Directions for this task: The word "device" may appear in the records below. Report how many lines contain it, and write nothing besides the number.

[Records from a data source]
┄┄┄┄┄┄┄┄┄┄

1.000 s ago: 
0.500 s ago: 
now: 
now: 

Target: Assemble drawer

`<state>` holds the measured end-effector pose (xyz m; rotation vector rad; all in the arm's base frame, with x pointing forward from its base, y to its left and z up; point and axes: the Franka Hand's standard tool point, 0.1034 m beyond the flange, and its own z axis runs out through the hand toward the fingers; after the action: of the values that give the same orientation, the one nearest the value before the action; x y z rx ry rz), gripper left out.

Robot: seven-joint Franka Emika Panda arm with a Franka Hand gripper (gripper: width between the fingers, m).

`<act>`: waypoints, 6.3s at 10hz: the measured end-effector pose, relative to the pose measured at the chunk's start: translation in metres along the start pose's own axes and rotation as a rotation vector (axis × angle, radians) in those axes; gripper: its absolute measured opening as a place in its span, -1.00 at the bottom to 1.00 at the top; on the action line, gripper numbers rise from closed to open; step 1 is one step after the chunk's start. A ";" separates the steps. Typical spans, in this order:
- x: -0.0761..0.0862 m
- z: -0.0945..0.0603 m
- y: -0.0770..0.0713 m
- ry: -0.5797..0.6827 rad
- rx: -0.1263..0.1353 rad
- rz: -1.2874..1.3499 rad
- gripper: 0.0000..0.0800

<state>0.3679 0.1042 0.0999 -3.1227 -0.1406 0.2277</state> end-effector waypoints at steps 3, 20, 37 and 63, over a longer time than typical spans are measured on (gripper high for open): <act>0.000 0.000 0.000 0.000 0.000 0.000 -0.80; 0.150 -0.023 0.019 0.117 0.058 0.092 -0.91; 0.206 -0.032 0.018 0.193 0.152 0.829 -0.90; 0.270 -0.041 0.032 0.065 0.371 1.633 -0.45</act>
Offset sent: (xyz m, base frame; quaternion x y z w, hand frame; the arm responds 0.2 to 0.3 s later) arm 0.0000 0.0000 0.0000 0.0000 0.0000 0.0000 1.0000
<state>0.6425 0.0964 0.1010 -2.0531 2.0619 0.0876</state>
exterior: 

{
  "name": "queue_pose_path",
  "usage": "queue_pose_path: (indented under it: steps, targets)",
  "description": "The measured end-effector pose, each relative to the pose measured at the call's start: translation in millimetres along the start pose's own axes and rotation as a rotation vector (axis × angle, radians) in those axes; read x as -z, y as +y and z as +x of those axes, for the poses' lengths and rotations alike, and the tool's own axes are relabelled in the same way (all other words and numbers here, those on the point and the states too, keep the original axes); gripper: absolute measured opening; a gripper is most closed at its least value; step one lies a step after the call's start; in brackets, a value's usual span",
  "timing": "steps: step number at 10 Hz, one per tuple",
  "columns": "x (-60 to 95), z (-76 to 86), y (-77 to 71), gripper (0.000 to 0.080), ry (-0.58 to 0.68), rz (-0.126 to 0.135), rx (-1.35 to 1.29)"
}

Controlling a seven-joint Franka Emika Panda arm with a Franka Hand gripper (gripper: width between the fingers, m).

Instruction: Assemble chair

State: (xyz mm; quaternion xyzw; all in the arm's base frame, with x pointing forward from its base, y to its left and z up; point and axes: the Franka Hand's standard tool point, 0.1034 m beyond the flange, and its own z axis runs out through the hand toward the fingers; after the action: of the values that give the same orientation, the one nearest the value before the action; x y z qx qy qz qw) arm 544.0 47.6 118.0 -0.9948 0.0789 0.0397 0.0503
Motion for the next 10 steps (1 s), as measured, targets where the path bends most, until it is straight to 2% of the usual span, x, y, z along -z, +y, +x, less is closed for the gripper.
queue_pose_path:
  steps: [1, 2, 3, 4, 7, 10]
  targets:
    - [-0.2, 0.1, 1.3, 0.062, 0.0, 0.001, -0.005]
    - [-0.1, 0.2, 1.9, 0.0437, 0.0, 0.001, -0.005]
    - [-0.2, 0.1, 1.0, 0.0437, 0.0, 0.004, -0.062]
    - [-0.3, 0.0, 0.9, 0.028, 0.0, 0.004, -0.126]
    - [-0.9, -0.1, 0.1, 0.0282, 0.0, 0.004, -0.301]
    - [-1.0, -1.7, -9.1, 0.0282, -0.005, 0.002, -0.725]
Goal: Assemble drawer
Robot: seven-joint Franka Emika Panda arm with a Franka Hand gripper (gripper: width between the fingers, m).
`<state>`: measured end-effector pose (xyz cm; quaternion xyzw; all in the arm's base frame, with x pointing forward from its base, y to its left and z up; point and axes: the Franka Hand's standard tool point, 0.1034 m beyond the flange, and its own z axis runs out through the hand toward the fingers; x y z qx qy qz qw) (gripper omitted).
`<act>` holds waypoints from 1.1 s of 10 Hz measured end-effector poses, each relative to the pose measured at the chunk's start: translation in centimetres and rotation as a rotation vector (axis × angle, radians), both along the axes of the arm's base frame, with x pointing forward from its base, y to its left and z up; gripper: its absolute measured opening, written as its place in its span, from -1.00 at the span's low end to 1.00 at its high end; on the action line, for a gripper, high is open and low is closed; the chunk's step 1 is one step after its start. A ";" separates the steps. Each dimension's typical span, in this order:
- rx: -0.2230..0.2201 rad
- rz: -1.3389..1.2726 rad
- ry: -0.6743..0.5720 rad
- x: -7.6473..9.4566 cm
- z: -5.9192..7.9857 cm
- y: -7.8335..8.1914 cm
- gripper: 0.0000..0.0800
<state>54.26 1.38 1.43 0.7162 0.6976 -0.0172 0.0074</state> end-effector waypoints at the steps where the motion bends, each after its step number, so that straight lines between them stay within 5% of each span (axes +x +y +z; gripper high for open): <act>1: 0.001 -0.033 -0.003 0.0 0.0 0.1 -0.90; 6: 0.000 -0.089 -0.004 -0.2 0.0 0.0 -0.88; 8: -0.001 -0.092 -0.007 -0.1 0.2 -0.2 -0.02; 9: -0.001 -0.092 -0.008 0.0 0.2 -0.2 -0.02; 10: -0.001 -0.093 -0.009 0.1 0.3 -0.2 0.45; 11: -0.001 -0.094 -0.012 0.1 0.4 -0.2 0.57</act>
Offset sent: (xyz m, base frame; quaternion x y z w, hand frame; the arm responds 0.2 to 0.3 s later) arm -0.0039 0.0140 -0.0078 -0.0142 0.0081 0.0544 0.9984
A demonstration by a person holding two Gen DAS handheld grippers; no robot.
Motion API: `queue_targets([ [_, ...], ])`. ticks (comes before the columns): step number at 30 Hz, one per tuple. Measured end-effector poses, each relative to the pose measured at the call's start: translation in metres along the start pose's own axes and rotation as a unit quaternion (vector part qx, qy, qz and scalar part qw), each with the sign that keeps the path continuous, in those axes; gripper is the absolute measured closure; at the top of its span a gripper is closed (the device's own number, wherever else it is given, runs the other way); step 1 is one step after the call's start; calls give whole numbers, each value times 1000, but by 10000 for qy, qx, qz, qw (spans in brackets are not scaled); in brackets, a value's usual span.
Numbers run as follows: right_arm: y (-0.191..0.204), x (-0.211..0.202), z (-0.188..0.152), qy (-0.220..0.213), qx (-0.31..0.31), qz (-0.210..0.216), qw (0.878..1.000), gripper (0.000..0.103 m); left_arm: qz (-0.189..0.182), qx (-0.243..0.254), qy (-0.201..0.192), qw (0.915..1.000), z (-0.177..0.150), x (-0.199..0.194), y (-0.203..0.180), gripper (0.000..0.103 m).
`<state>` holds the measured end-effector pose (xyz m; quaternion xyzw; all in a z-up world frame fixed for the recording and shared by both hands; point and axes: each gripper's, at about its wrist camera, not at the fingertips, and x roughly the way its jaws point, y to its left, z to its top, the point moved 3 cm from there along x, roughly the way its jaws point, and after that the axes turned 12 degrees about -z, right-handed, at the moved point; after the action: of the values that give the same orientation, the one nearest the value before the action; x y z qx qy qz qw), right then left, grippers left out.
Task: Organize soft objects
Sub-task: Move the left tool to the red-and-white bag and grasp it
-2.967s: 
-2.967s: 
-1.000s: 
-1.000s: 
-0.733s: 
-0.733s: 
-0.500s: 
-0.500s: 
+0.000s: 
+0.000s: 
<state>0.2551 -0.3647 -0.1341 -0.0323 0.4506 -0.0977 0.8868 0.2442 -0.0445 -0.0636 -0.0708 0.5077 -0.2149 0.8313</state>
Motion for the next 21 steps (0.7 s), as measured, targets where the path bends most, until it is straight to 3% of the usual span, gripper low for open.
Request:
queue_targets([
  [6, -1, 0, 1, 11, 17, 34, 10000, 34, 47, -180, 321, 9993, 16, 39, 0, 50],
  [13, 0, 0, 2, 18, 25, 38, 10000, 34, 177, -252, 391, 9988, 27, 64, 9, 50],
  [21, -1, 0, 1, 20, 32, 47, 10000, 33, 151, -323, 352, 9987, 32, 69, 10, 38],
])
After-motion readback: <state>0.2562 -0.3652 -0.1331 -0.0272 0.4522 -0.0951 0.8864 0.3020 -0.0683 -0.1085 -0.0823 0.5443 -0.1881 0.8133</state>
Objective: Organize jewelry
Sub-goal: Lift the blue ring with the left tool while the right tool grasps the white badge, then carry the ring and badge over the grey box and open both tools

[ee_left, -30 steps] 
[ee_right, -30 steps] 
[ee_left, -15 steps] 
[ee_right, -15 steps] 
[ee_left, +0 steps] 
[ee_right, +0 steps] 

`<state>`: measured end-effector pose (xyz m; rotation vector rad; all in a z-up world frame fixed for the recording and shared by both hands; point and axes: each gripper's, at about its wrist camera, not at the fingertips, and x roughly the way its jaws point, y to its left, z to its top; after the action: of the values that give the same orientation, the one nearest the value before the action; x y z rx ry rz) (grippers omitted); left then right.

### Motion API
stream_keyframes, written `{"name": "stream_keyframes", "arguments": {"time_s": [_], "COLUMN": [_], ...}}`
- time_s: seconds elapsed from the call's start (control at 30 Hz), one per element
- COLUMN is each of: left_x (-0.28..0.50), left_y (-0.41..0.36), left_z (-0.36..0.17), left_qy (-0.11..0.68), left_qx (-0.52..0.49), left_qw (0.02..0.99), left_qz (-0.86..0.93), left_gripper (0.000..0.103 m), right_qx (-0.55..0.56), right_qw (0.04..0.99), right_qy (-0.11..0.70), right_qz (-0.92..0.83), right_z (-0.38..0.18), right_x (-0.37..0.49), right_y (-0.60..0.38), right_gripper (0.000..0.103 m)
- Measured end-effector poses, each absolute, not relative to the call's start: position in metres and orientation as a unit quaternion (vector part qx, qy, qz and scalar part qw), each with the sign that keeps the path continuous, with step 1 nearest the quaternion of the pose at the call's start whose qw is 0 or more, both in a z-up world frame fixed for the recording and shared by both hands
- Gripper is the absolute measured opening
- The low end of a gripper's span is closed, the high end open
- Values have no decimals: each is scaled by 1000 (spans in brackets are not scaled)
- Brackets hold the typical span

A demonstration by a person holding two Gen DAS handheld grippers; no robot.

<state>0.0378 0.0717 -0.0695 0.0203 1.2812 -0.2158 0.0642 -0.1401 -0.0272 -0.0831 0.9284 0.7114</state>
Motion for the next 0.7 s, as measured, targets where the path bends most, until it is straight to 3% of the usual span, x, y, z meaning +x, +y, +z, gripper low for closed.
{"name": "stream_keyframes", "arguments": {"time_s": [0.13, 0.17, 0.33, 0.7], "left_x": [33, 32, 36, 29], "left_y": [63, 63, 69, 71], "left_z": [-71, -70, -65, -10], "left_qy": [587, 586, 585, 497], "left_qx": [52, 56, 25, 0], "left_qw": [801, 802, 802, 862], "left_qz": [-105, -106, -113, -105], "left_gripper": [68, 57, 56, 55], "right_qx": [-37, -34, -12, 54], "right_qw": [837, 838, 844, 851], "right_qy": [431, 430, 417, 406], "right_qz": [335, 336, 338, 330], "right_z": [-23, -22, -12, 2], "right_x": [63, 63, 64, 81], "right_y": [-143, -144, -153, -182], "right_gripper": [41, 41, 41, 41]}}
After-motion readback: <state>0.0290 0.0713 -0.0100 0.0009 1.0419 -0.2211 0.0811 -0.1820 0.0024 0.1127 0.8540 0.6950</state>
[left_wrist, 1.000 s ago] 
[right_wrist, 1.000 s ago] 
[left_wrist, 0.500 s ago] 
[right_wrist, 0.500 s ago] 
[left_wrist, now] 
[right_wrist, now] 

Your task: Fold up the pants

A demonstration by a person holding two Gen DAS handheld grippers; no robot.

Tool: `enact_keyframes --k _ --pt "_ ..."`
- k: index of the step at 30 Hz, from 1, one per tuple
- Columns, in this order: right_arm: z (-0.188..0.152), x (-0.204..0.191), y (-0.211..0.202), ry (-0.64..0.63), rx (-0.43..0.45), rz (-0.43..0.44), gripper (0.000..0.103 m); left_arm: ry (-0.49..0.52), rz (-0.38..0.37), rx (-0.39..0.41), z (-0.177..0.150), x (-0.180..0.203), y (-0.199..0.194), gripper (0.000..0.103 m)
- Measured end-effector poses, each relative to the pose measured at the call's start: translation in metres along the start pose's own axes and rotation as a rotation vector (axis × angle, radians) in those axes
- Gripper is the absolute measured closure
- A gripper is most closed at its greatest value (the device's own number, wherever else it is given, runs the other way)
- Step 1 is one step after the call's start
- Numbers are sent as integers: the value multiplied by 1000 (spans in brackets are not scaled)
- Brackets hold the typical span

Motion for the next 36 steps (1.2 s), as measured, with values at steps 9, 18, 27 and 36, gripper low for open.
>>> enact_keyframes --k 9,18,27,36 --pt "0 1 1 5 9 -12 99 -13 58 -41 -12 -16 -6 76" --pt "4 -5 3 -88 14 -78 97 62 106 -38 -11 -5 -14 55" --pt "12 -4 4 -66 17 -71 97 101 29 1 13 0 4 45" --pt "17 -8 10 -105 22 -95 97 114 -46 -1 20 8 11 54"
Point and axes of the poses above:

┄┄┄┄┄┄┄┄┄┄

Response to this exercise: 2